__Exercise goal__:
Beneath this instruction is a listing; print exactly the lines in it starting at the line that contains "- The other" and going through the line that contains "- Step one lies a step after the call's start".

__Supplied data__:

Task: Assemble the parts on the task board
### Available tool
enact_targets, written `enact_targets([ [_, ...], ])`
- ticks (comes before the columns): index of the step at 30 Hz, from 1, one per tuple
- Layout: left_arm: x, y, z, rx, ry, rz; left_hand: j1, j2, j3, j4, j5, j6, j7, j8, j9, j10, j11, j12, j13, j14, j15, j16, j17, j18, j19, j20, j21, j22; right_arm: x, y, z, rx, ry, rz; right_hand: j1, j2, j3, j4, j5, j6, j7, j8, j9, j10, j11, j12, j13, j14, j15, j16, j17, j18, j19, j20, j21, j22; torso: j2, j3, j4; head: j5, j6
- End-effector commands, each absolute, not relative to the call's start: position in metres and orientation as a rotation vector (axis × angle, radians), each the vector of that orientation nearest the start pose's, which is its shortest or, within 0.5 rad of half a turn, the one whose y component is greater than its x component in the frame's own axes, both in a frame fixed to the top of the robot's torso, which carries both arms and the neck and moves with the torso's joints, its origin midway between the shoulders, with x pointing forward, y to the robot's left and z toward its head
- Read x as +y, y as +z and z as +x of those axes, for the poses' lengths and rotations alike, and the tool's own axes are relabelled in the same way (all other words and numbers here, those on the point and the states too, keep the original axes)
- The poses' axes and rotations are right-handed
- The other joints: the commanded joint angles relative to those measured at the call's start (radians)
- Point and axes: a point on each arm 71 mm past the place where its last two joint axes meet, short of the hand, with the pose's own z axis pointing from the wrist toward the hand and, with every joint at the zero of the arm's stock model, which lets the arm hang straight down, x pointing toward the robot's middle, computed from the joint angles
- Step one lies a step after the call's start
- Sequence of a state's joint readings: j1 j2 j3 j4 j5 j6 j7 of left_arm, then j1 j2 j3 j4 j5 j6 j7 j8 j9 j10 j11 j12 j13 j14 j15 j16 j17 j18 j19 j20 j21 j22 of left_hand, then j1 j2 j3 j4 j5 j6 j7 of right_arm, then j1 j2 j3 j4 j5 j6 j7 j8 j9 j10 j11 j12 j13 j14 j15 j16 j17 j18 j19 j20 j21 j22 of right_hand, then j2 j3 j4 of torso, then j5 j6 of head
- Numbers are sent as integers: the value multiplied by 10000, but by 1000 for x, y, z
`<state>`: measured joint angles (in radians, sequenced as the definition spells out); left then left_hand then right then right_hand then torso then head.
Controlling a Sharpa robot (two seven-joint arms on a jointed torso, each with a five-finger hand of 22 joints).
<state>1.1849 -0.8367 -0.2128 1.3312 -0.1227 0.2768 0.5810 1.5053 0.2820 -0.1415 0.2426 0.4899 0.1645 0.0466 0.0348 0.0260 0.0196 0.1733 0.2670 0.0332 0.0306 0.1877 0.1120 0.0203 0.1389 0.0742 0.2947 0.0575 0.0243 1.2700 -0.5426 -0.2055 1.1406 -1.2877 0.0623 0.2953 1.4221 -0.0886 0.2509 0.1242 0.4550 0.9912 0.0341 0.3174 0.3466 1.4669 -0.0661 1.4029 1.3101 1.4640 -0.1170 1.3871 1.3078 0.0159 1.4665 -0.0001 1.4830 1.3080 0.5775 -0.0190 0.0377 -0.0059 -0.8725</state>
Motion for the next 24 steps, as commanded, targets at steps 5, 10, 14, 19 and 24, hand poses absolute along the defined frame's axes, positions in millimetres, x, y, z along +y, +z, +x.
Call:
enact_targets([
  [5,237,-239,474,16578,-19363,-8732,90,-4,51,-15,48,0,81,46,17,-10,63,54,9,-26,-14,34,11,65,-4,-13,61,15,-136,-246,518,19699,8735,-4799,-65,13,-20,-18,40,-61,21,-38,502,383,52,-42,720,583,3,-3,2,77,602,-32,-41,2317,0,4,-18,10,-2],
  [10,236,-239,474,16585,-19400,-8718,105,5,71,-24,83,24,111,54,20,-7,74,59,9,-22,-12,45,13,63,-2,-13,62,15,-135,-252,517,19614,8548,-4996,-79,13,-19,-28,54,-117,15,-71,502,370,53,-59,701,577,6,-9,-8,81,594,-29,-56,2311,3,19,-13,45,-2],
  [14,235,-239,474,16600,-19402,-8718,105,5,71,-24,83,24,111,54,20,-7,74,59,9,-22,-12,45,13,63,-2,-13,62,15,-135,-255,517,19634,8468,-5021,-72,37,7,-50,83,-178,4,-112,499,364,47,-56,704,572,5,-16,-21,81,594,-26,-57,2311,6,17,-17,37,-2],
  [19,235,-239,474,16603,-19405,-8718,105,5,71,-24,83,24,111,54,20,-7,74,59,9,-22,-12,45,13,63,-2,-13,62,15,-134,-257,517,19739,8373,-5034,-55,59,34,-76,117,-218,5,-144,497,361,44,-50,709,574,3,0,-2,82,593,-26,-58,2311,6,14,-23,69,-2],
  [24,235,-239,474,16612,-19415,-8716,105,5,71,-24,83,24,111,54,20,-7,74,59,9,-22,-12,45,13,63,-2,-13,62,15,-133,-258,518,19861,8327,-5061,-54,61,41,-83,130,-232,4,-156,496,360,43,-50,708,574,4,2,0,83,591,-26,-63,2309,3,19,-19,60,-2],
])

__Your response__:
- The other joints: the commanded joint angles relative to those measured at the call's start (radians)
- Point and axes: a point on each arm 71 mm past the place where its last two joint axes meet, short of the hand, with the pose's own z axis pointing from the wrist toward the hand and, with every joint at the zero of the arm's stock model, which lets the arm hang straight down, x pointing toward the robot's middle, computed from the joint angles
- Step one lies a step after the call's start

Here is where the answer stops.